CAEの解析手法には「有限要素法」「有限差分法」「境界要素法」があります。

この中で最も有名なのが有限要素法です。

CAEの基本的な工程は

CADデータ(構造物)を読込み

メッシュ作成(要素の作成)

荷重や拘束の設定(境界条件の設定)

となります。

PCによる入力作業がほとんどなので、ある程度の知識があれば結果を導き出すことが可能です。

 

しかしながら、扱う技術者が誤った理解と認識でソフトを利用すると、設計変更の繰り返しの原因となり、結果的にCAEは設計に使えないツールとなってしまう危険性があります。

解析結果のデータを考察できる技術と、業者に説明できる知識は必要なので、解析の基礎となる有限要素法は覚えておきたいところです。

 

今、求められる「設計者CAE」

設計者CAEとは、設計検討の段階でCAE解析専任者に依頼するほどではない簡単な解析を設計者自らが行うことを指します。

また、設計者CAEによって、製品開発サイクルを早め試作や設計変更の手戻りを減らすことで、コストと開発機関の短縮が期待できます。

従来の専任者CAEと設計者CAEが上手く調和することで、問題の早期発見や設計の最適化が進むわけです。

CAEフロントローディングの効果が上げるためには、設計者CAEの存在が必要不可欠と言えます。

 

CAEを学ぶ

産業界になくてはならないCAEは、基礎となる「有限要素法」から学ぶ必要があります。

しかし、CAE技術者になるのは容易ではありません。

効率的な方法として、材料力学や流体力学などの分野・コースが選べ基礎から学べるCAEユニバーシティ」などの教育システムを活用したり、線形解析から非線形解析まで学べる構造解析基礎セミナー」などの解析セミナーを受講する方法があります。

 

応用が多い構造強度設計についての講習会に参加することも有意義な方法です。

構造強度設計を例に、CAEを使った設計結果の検証・妥当性の確認やモデリングを学習することができます。

 

ある程度の知識を得たら、ワークショップに参加することも有効です。

設計者向けCAEソフトウェア「SOLIDWORKS」を使った「パスタを使って、強い橋を作ってみてください」というワークショップでは、設計・解析・製造・実験・コンペのプロセスを体験できます。

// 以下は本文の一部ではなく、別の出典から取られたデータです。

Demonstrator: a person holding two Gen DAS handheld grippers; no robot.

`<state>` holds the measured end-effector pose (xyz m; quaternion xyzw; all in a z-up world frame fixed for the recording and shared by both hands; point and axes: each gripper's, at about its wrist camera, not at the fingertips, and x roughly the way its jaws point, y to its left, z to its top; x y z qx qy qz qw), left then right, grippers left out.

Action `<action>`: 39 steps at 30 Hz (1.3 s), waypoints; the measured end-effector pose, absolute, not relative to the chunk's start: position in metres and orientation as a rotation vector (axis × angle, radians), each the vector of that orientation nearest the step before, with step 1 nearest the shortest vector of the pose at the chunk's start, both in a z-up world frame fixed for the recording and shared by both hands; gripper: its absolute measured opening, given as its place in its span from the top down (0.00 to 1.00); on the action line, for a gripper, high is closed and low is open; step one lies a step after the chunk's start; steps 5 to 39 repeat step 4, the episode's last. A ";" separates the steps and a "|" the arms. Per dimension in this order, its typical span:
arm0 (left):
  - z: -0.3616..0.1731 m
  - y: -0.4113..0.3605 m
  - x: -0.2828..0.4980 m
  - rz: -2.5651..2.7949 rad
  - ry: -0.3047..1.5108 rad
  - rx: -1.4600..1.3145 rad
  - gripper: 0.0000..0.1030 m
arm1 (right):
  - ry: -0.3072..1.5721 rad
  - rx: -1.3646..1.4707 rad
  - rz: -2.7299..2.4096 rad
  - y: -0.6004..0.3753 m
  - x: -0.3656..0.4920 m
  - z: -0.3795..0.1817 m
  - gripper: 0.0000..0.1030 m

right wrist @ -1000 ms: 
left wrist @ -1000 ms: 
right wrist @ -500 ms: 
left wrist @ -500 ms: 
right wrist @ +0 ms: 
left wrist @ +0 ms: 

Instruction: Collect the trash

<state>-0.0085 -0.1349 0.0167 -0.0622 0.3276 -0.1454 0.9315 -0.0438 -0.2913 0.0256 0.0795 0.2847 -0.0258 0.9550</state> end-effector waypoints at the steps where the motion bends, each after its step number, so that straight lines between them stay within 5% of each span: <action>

設計者CAEのメリットや製造を意識した設計のあり方を身を持って学ぶことができるのです。

 

「難しい」と考える前にまず使ってみることが大切

CAEによる問題解決の寄与はごく僅かですが、実験データとの比較により無駄な工程や危険を予測する知識が身につきます。

CAEはPCでの作業がほとんどなので、難しく考える前にまず自分でやってみることが大切です。

そしてCAEの原理を知りたい時に、初めて有限要素法の必要性が理解できると思います。